Task instructions » Only the lines from the one containing "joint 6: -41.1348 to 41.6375" through the end of the data are wanted, reproduced exactly and without pictures.

Given data »
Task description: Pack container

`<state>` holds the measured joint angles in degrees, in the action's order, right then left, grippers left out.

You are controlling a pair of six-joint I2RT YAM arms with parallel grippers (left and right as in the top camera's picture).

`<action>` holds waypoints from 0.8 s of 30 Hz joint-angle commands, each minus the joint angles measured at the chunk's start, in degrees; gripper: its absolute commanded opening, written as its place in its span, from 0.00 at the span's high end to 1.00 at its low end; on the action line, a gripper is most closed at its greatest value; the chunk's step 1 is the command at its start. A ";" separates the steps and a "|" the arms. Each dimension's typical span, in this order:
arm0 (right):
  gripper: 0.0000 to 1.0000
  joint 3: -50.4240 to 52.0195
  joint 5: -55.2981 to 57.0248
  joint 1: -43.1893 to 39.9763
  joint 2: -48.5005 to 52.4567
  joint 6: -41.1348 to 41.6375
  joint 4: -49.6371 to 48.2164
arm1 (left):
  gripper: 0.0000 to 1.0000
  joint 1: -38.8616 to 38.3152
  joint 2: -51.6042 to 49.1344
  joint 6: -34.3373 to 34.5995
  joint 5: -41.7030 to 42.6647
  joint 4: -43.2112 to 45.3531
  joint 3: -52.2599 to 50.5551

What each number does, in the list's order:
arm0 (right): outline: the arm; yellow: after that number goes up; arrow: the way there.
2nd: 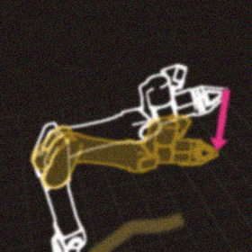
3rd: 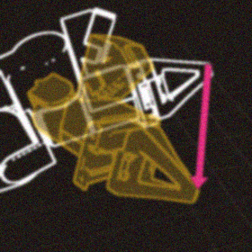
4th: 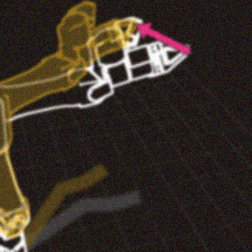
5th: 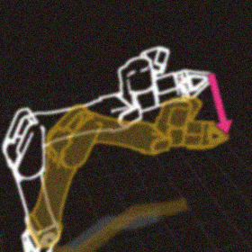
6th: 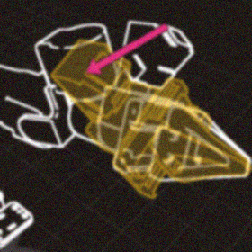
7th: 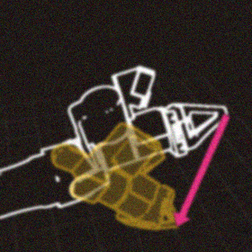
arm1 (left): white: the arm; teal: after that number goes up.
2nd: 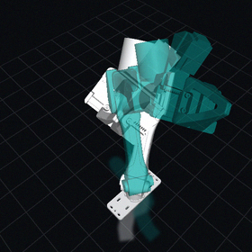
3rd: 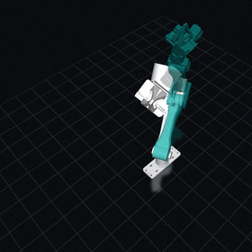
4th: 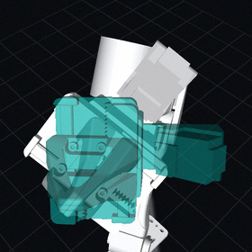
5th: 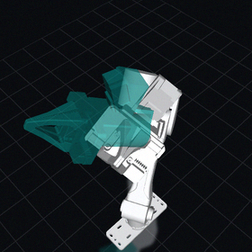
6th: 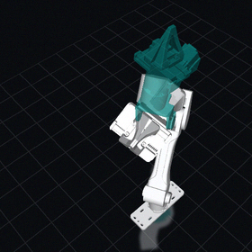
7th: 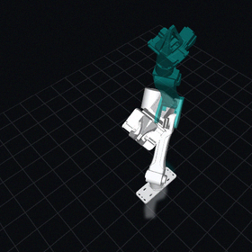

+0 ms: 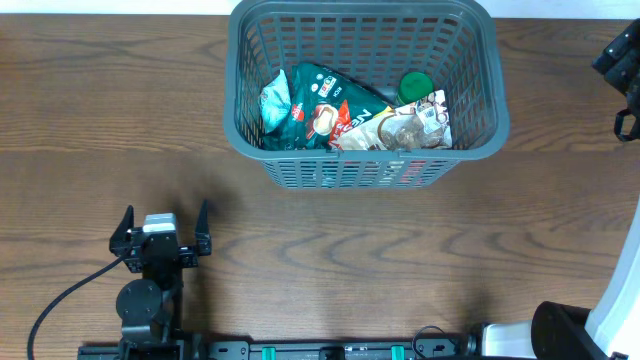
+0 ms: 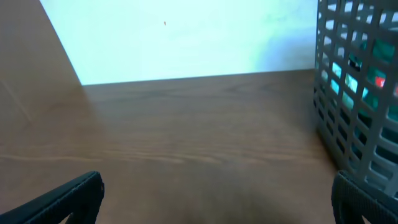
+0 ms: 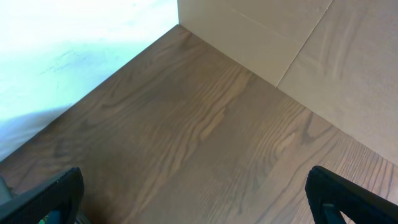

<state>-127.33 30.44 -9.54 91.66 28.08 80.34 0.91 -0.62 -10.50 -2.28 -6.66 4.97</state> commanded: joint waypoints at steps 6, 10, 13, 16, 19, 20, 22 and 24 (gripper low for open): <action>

Exercise solution »
  joint 6: -41.1348 to 41.6375
  joint 4: -49.6371 to 48.2164
arm1 (left):
  gripper: 0.0000 to 1.0000
  joint 1: -38.8616 to 38.3152
  joint 2: -51.6042 to 49.1344
  joint 6: -34.3373 to 34.5995
  joint 5: -41.7030 to 42.6647
  joint 4: -43.2112 to 45.3531
  joint 3: -52.2599 to 50.5551

What each number does, in the list's order:
arm0 (right): outline: the arm; yellow: after that number goes up; arrow: the way there.
2nd: 
3rd: 
4th: 
5th: 
6th: 
7th: 
arm1 (left): white: the arm; teal: after that number goes up.
2nd: 
3rd: 
4th: 
5th: 
6th: 
7th: 

+0 ms: 
+0 ms: 
+0 ms: 

<state>-127.33 30.44 -9.54 91.66 28.08 80.34 0.91 -0.62 -10.50 -2.28 -6.66 4.97</state> commanded: joint waypoints at steps 6, 10, 13, 16, 19, 20, 22 and 24 (gripper low for open): <action>

Output for the exercise is now complete.